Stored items
▬▬▬

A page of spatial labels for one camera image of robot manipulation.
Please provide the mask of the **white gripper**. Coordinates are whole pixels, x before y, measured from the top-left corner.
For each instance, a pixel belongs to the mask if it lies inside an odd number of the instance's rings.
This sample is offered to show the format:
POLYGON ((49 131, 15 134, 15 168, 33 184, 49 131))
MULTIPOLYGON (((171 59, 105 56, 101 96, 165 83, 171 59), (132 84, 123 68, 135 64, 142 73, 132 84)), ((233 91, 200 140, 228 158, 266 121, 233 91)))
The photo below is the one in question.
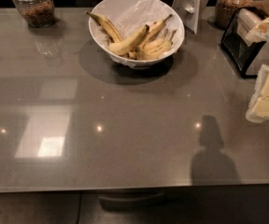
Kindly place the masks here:
POLYGON ((258 72, 246 119, 254 123, 269 120, 269 66, 263 64, 258 72))

▬▬▬

Assigned task
Write out a verbatim copy of the data, beginning with its first line and ending with the line that contains "This sample is".

Result below
A page of spatial labels for one camera image of robot manipulation.
Please provide the mask of the **white gripper**. Coordinates are whole pixels, x before y, measured from the top-left corner.
For each instance, a pixel belongs to the mask if it lies inside an odd number of the instance's rings.
This sample is offered to show the format:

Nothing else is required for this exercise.